Geographically Iran is ideally located as it is in close proximity to major oil importers such as China, Europe and India.

It is unlikely, in the short term at least, that large numbers of energy traders will decamp and set up shop in Iran; a country which happens to be categorised as a member of the "axis of evil" by the president of the world's largest oil-importing country; the United States.

But over time, Iran could take some business away from the two incumbent energy exchanges, the International Petroleum Exchange and the New York Mercantile Exchange who both invoice sales solely in dollars.

Economic motives

If successful, the IOB will provide Iran with concrete economic benefits especially if it invoices at least some of its energy contracts in euros.

Iran has around 126 billion barrels of proven oil reserves about 10% of the world's total, and has the world's second largest proven natural gas reserves.

From an economic perspective, invoicing oil in euros would be logical for Iran as trade with the euro zone countries accounts for 45% of its total trade. More than a third of Iran's oil exports are destined for Europe, while oil exports to the United States are non existent.

The IOB could create a new euro denominated crude oil marker, which in turn would enable GCC nations to sell some of their oil for euros. The bourse should lead to greater levels of foreign direct investment in Iran's hydrocarbon sector and if it facilitates futures trading it will give regional investors an alternative to investing in their somewhat overvalued stock markets.

Euro zone countries alone account for almost a third of Iran's imports and currently Iran must exchange dollars earned from hydrocarbon exports into euros which involves exchange rate risk and transaction costs.

The decline in the dollar against the euro since 2002 - some 26% to date - has substantially reduced Iran's purchasing power against its main importing partner.

If the decline continues, more states will increase the percentage of euros vis-à-vis the dollar they hold in reserve and in turn this will increase calls both in Iran and the GCC to invoice at least some of their oil exports in euros.

A move away from the dollar and a strengthening of the euro would further benefit Iran as according to a member of Iran's Parliament Development Commission, Mohammad Abasspour, more than half of the country's assets in the Forex Reserve Fund are now euros.

It is primarily the US which stands to lose out from any move away from the petrodollar status quo, it is the world's largest importer of oil and a move away from invoicing oil in dollars to euros will undoubtedly have a negative effect on its economy.
Fewer nations would be willing to hold the dollar in reserve which would cause a significant devaluation and result in the loss seigniorage revenues. In addition, US energy-related companies stand to lose out as they will be unable to participate in the bourse due to the longstanding American trade embargo on Iran.

Political considerations

In the 1970s, not long after the collapse of the gold standard, the US agreed with Saudi Arabia that Opec oil should be traded in dollars in effect replacing the gold standard with the oil standard.
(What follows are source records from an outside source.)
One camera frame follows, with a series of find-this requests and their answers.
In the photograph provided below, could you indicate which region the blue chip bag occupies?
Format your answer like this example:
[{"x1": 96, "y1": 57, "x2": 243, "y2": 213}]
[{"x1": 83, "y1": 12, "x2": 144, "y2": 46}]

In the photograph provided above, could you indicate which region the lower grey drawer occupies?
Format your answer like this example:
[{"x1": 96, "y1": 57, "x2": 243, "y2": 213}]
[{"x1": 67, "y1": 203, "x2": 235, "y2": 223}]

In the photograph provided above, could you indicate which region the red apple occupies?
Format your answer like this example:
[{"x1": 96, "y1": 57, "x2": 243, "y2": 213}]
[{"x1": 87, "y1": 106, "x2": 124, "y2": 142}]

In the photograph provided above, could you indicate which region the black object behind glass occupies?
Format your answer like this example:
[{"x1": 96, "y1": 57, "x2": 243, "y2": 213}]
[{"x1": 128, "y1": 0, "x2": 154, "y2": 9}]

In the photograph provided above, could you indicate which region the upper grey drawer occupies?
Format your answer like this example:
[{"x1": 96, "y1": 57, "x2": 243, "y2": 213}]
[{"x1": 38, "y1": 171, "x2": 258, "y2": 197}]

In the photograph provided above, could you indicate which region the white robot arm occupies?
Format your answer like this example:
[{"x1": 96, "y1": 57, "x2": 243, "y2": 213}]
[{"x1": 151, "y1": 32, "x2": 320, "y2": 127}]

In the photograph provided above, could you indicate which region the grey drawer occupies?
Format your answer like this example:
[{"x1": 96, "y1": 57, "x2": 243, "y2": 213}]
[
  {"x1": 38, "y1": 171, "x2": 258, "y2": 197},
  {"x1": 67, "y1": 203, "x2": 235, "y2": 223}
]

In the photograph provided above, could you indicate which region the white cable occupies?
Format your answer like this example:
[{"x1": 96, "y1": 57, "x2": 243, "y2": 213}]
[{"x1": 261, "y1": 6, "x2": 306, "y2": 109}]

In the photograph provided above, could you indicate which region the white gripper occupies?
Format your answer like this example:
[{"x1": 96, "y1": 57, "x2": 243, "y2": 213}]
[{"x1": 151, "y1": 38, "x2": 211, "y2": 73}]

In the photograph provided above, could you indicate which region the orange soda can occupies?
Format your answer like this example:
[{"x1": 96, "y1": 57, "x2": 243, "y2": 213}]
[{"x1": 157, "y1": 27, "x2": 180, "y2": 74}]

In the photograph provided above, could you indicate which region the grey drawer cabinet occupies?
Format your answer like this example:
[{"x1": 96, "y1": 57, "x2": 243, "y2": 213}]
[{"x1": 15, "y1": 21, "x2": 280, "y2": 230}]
Since then, consecutive US governments have been able to print dollar bills and treasury bonds in order to paper over huge current account and budgetary deficits, last year's US current account deficit was $646 billion.

Needless to say, the current petrodollar system greatly benefits the US; it enables it to effectively control the world oil market as the dollar has become the fiat currency for international trade.
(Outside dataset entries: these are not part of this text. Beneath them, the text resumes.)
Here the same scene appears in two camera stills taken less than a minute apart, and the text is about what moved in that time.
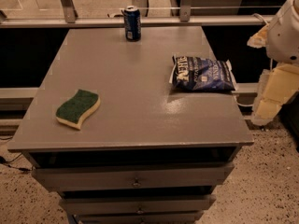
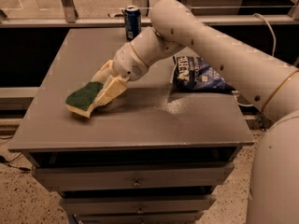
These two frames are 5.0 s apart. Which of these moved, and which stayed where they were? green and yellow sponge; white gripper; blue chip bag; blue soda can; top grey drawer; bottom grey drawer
Moved: green and yellow sponge; white gripper
Stayed: bottom grey drawer; blue chip bag; top grey drawer; blue soda can
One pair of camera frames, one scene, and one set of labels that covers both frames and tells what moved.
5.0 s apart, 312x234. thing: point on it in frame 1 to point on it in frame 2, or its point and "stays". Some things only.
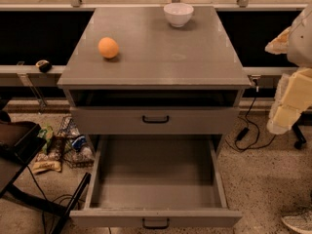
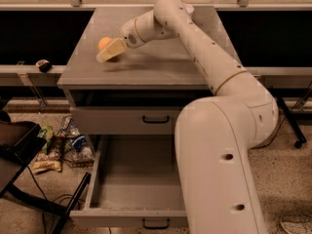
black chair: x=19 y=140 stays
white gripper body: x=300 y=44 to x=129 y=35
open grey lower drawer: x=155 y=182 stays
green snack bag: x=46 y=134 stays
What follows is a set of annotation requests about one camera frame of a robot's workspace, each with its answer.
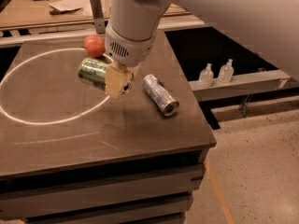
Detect silver blue can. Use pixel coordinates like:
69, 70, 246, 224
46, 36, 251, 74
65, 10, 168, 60
142, 74, 179, 117

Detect clear sanitizer bottle right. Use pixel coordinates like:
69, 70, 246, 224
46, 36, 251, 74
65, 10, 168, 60
218, 59, 234, 83

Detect wooden workbench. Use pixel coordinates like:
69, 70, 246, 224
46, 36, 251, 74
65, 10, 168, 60
0, 0, 191, 32

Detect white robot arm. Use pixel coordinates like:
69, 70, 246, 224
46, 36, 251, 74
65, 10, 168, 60
106, 0, 299, 80

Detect red apple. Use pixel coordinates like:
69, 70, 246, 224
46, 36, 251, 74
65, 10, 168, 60
83, 35, 106, 58

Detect dark wooden table cabinet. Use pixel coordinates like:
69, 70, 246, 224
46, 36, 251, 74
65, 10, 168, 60
0, 33, 216, 224

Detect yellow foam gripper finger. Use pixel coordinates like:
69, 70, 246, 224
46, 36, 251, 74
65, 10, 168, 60
105, 62, 134, 99

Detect green soda can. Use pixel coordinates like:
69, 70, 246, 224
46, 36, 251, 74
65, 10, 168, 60
78, 57, 115, 91

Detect clear sanitizer bottle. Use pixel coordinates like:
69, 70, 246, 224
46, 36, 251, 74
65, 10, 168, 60
218, 59, 234, 83
199, 63, 214, 88

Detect white paper sheets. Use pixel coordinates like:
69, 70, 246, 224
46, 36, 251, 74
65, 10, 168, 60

In terms of its own oil imports, the US can print dollar bills without exporting commodities or manufactured goods as these can be paid for by issuing yet more dollars and T-bills.

George Perkovich, of the Washington based Carnegie Endowment for International Peace, has argued that Iran's decision to consider invoicing oil sales in euros is "part of a very intelligent strategy to go on the offense in every way possible and mobilise other actors against the US."

This viewpoint however, ignores Iran's economic motives, just because the decision, if eventually taken, displeases the US does not mean that the rationale is purely political.

In light of such sentiments and the US's current insistence that Iran be referred to the UN Security Council Iran must consider and weigh carefully the economic benefits against the potential political costs.

Although a matter of conjecture, some observers consider Iran's threat to the petrodollar system so great that it could provoke a US military attack on Iran, most likely under the cover of a preemptive attack on its nuclear facilities, much like the cover of WMD America used against Iraq.

In November 2000, Iraq began selling its oil in euros, its Oil For Food account at the UN was also transferred into euros and later it converted its $10 billion UN held reserve fund into euros.

At the time of the switch many analysts were surprised and saw it as nothing more than a political statement, which in essence it may have been, but the euro has gained roughly 17% over the dollar between then and the 2003 US invasion of Iraq. Perhaps unsurprisingly, since the US led occupation of Iraq its oil sales are once again being invoiced in dollars.

The best policy choice for Iran would be to proceed with the IOB as planned as the economic advantages of such a bourse are clear, but in order to mitigate against the potentially greater political "threat" should provide customers with flexibility.

It would make it much harder for America to object to the new bourse, overtly or covertly, if Iran allows customers to decide for themselves which currency to use when purchasing oil, such an approach would facilitate for euro purchases without explicitly ruling out the dollar.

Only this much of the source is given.